METHODS: We conducted a bicentric cohort study using institutional registries (CHUV, Switzerland; Cochin Hospital, France), including comatose adults who underwent EEG >24 hours after CA. EEGs were categorized according to Westhall et al.: highly malignant, malignant, or benign. We assessed the prognostic performance of isolated and combined malignant EEG criteria (recorded on a single EEG after targeted temperature management) and their ability to reduce prognostic uncertainty in patients with an "indeterminate prognosis" according to current European recommendations. Poor neurologic outcome was defined as a Cerebral Performance Category 3-5 at 3 months.
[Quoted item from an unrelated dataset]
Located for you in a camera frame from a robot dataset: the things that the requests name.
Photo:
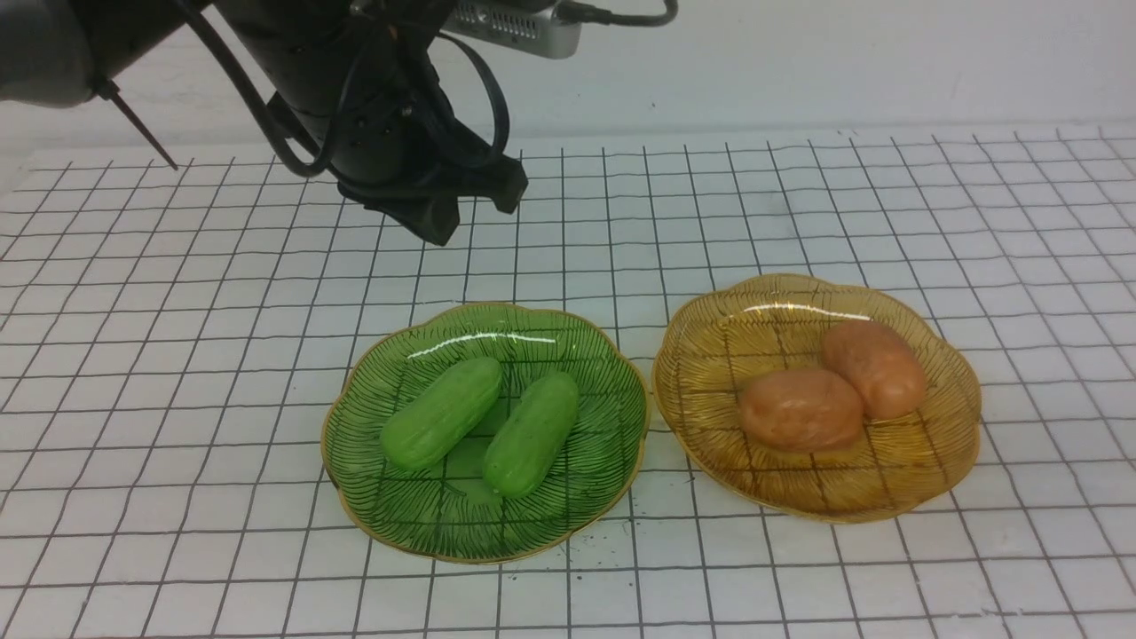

RESULTS: Between 2017 and 2024, 1,076 patients were included (CHUV: 655; Cochin: 421). The mean age was 61.7 (SD ± 15.2) years, and 291 (27.2%) were female; 633 (59.5%) died while 317 (29.5%) had a good outcome. EEG was highly malignant in 23.6%, malignant in 39.1%, and benign in 36.8%. One malignant EEG feature predicted poor outcome (specificity 81.4% [95% CI 77.10-85.67]), sensitivity 24.2% ([95% CI 21.19-27.29]). Two, 3, or 4 malignant EEG criteria were highly specific (98.1% ([95% CI 96.61-99.61], 100% [95% CI 100.00-100.00], and 100% [95% CI 100.00-100.00], respectively), with limited sensitivity (16.9% [95% CI 14.20-19.53], 4.6% [95% CI 3.12-6.10], and 0.4% [95% CI 0.00-0.84]). Among the 725 lacking 2 criteria for poor outcome according to recommendations, 386 had a benign EEG, leaving 339 in the indeterminate outcome group. Among these, multiple malignant EEG features reclassified 106 patients into the "likely poor outcome" category, reducing prognostic uncertainty by 31.3%.

DISCUSSION: The combination of multiple malignant EEG criteria seems to be as specific as a highly malignant EEG in predicting poor neurologic outcome. Using these criteria significantly reduces prognostic uncertainty.